Right on time, Congress is talking about campaign finance reform again, but the issue has about as much chance of coming to a vote as carrier pigeons have of re-emerging as the nation’s premier mode of long distance communication.
No matter how much our honorable politicians mouth the practiced mantra of how important this issue is, they’d rather stick a hand full of paper cuts into a vat of Tabasco sauce than see their incumbency lose privilege. I know, I know, I know — this shocking news is on a par with the discovery that South Pacific beaches contain sand and deceased porcupines are unsuitable for use as pillow stuffing.
Of course, each party claims it’s as pure as a newborn fawn in the driven snow of a Tibetan monastery courtyard, and that it’s the evil other guys who are abusing the murky rules on campaign contributions. One of those “living in glass houses and playing ping-pong naked with paddles made from $1,000 bills” things if you ask me.
The target this election year is “soft” money, which is given to the party and not individuals. Almost half a billion dollars of soft money was given during the ’96 election, which sounds about as “soft” as a soggy bowl of sugar-frosted railroad spikes.
See, if you say, “Bob Jones would rather raise taxes than pet his dog. Vote for Jim Smith,” that’s hard money talking. If you say, “Bob Jones would rather raise taxes than pet his dog. As a matter of fact he doesn’t even own a dog,” and the whole Jim Smith thing remains implicit, that’s the whisper of soft money. And if you get rid of soft money, you’ll end up with spongy money and then the ads will go: “Some people think dogs should be ground up and fed to pigs. Some of these same people think Jim Smith should be elected. How ’bout you?”
Even Al Gore is in favor campaign finance reform, which is real similar to a coyote in favor of the elimination of trapping season limits. Although you’ve got to give him credit for being self-aware enough to admit he may not be the best possible messenger for this cause, like Keith Richards might not be the best poster boy for the zero-tolerance campaign.
Gore said he made a few fundraising calls from his White House office, which is still so illegal that chuckles were coming from Nixon’s grave. Then it turned out the few calls numbered 83. He thinks 83 is a few. What’s several? Somewhere around five figures? The only man in America to whom the term “a few” is divisible by 18.
In response to the uproar caused by his Buddhist Nun mugging, Gore pined: “Mistakes were made, and now it’s time to move on.” What I want to know is who couldn’t use this rationale? Manson? The CFO of Looksmart? Hitler? Even Hinckley wouldn’t have to couch it in the passive.
It’s a dance these guys know they have to play because polls reveal we the people want campaign finance reform.
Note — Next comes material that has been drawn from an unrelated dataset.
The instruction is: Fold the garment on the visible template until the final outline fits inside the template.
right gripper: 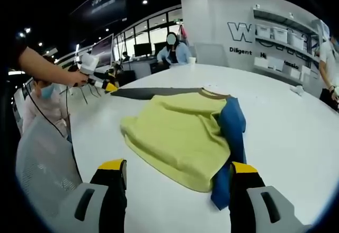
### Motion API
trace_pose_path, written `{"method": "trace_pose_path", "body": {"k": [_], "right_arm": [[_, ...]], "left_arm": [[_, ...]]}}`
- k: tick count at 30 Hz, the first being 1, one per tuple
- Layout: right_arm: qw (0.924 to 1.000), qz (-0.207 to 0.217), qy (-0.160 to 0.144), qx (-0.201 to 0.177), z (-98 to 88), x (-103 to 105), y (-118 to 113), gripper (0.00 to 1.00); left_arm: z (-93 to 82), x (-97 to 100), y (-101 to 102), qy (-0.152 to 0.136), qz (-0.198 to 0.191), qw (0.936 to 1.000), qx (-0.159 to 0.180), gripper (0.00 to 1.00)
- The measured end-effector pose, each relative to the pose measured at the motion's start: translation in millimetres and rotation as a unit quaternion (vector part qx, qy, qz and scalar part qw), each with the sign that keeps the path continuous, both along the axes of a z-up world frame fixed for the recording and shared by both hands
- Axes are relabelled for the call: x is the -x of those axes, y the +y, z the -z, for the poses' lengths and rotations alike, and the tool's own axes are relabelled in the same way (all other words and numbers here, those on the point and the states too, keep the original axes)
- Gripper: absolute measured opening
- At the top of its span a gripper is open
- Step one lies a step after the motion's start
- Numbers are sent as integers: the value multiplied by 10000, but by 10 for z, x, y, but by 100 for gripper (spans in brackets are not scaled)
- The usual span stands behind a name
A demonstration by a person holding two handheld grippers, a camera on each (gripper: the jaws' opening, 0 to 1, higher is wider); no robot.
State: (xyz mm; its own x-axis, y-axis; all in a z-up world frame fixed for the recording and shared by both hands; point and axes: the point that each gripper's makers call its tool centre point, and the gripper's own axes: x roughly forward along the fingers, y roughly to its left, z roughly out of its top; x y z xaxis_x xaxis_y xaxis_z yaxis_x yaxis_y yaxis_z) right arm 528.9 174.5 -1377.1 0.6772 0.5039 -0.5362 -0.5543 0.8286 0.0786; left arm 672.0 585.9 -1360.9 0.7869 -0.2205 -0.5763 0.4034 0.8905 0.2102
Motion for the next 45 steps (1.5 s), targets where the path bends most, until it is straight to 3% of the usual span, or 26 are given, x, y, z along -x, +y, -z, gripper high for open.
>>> {"method": "trace_pose_path", "body": {"k": [4, 9, 17, 28, 37, 45], "right_arm": [[10000, 13, -19, -15, -13, -8, -3, 77], [10000, 1, -46, -3, -20, -9, -2, 77], [9999, -101, -115, 41, -49, 27, 2, 79], [9995, -175, -245, -40, -120, 93, -28, 86], [9994, -163, -317, -47, -152, 130, -56, 89], [9993, -171, -325, -44, -160, 169, -60, 89]], "left_arm": [[-15, 85, -228, 26, 222, 9981, 568, 82], [-6, 211, -450, -3, 723, 9956, 594, 85], [102, 432, -772, 197, 1032, 9903, 908, 86], [307, 797, -1321, 469, 1894, 9770, 855, 83], [378, 923, -1557, 611, 2083, 9712, 979, 78], [462, 1043, -1757, 803, 2299, 9647, 1002, 63]]}}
But it’s such a familiar dance, the painted footsteps marked out on the floor of Congress are starting to chip and fade.
So if you plan on waiting for the two parties to actually reach a compromise on campaign reform this year, you would best be advised to not hold your breath … unless you enjoy that certain kind of bluish look most often associated with people who are no longer eligible for Social Security benefits because they have become very skinny and dead.